Following the wrong training plan is the #1 cause of running injuries

  • If you follow a training plan that does not match your current physical ability or if you progress too fast you can and often will get injured. She shares with us that having a plan customized to you if extremely important.

Shoes do not prevent injury as much as we would like to think they do

  • The research shows that shoes do not play into injury prevention as much as runners would like to believe. For years, we believed that shoes that addressed foot posture mattered and that getting a shoe that matches your foot posture helped.  Then, we added in movement so we believed finding a shoe that matched foot posture and your specific movement when it came to running on a treadmill helped with injury prevention.   But now research is started to show that shoes do not matter nearly as much as we once thought.
  • Pick a running shoe that feels good to you and replace when the cushioning is failing.

Runners who consistently avoid injury often have strong single-leg, leg strength

  • Single-leg, leg strength is important because as runners we are always pushing off with one leg at a time. Building strength in each of our legs will help with injury prevention.
  • A quick test to test your leg strength is to sit on the edge of a chair, like a kitchen chair and see if you can stand up and repeat that up to ten times. If you can do this you are in really good shape. If you can’t, you need to work on single leg leg strength.

If you feel like you are injured or are experiencing pain, think like a traffic light

  • If you feel pain, envision a traffic light with a red light, yellow light, and green light and relate that to your pain scale.  A green light would equate to little to know pain, or pain that only occurs while you are running.  A yellow light would be pain that lingers up to 24 hours after a run.  At around 24 hours, you should start to consider how you are going to address it. At this stage, it is more of an acute injury and intervention at this point can help prevent it from becoming a chronic injury. Pain that lingers past the 24-48 hour point (or stress fractures) is starting to cross over into the red light and you should start to consider treatment options.

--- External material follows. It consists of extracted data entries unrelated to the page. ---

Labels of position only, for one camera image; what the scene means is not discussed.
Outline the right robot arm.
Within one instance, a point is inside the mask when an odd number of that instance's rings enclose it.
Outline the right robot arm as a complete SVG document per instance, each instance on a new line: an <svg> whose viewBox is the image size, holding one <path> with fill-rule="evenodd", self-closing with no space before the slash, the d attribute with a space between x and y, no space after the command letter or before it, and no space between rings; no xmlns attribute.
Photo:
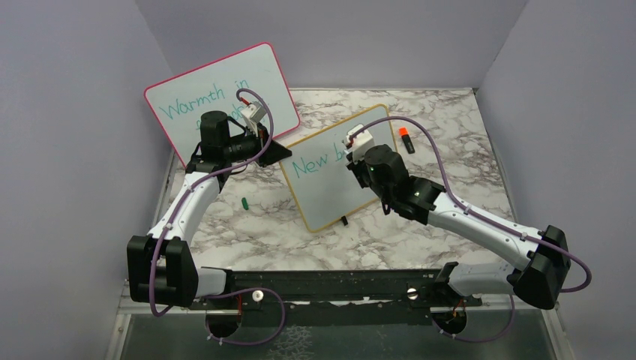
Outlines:
<svg viewBox="0 0 636 360"><path fill-rule="evenodd" d="M501 257L502 264L446 265L433 284L433 297L451 305L461 296L509 294L535 308L555 307L571 268L566 234L519 226L480 208L462 209L443 185L410 175L402 157L388 145L346 147L347 169L362 188L380 199L385 214L455 233Z"/></svg>

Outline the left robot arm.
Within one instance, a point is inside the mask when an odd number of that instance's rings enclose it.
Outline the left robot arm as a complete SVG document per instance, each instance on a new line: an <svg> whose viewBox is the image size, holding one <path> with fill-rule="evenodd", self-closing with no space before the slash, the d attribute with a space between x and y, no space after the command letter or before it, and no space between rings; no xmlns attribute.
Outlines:
<svg viewBox="0 0 636 360"><path fill-rule="evenodd" d="M241 114L243 131L235 136L230 135L235 120L225 112L201 116L201 140L185 167L177 199L146 235L135 235L127 244L133 301L153 308L187 308L206 296L218 308L235 301L236 288L227 282L228 271L196 267L190 244L207 208L235 170L251 161L266 167L291 156L289 149L271 138L261 122L265 116L263 108L250 105Z"/></svg>

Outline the yellow framed whiteboard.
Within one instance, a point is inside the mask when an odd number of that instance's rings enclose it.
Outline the yellow framed whiteboard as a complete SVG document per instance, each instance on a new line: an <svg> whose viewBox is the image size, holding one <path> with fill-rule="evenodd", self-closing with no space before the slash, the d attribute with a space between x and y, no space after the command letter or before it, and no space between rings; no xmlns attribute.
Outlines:
<svg viewBox="0 0 636 360"><path fill-rule="evenodd" d="M388 115L387 106L377 104L288 146L292 156L280 166L308 231L319 232L377 201L346 168L343 140L355 126Z"/></svg>

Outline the pink framed whiteboard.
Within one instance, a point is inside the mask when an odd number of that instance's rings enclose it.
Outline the pink framed whiteboard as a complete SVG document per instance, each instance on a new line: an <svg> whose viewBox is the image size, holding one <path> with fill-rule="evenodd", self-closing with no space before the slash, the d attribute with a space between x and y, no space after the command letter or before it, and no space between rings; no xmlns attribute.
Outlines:
<svg viewBox="0 0 636 360"><path fill-rule="evenodd" d="M239 89L256 92L274 119L273 137L289 133L300 117L270 43L259 43L224 58L159 82L144 91L144 98L163 128L175 155L186 164L200 141L200 116L211 110L239 121L245 103Z"/></svg>

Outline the orange black highlighter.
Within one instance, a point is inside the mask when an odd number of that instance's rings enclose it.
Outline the orange black highlighter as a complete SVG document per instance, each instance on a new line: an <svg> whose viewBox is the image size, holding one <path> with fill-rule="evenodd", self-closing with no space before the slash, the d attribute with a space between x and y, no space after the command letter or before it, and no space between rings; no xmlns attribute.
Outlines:
<svg viewBox="0 0 636 360"><path fill-rule="evenodd" d="M411 140L410 133L406 127L399 128L399 135L408 154L414 154L416 152L415 147L413 145L413 141Z"/></svg>

Tips For Seeking Out A Physical Therapist And What To Expect

  • In the United States, all states support direct access so you can seek out a physical therapist directly without seeing a physician first. The rules differ from state to state, so be sure to check if you live in the United States.
  • Physical therapists are experts in muscles, tendons and bones especially when movement is involved.
  • More and more physical therapists are using movement as medicine. So most injuries unless showing signs of a stress reaction or fracture, can heal through reduced workload and volume while still allowing the runner to run.
  • Initial appointment will be primarily designed to determine what activities are bothering you and gather information to help with the creation of an action plan to solve your issue. The appointment will mostly be diagnostic in nature and will likely include a detailed assessment and tests to get some baselines measurements in things like range of motion, strength, etc.
  • After a treatment plan is established, physical therapists have many, many treatment options beyond ‘just exercise’ to get you back onto the running trails, so don’t hesitate to see one  if you need one. Remember, the earlier you see a physical therapist, the faster you will be likely to fully heal. Don’t wait until your running injuries are chronic and hard to treat.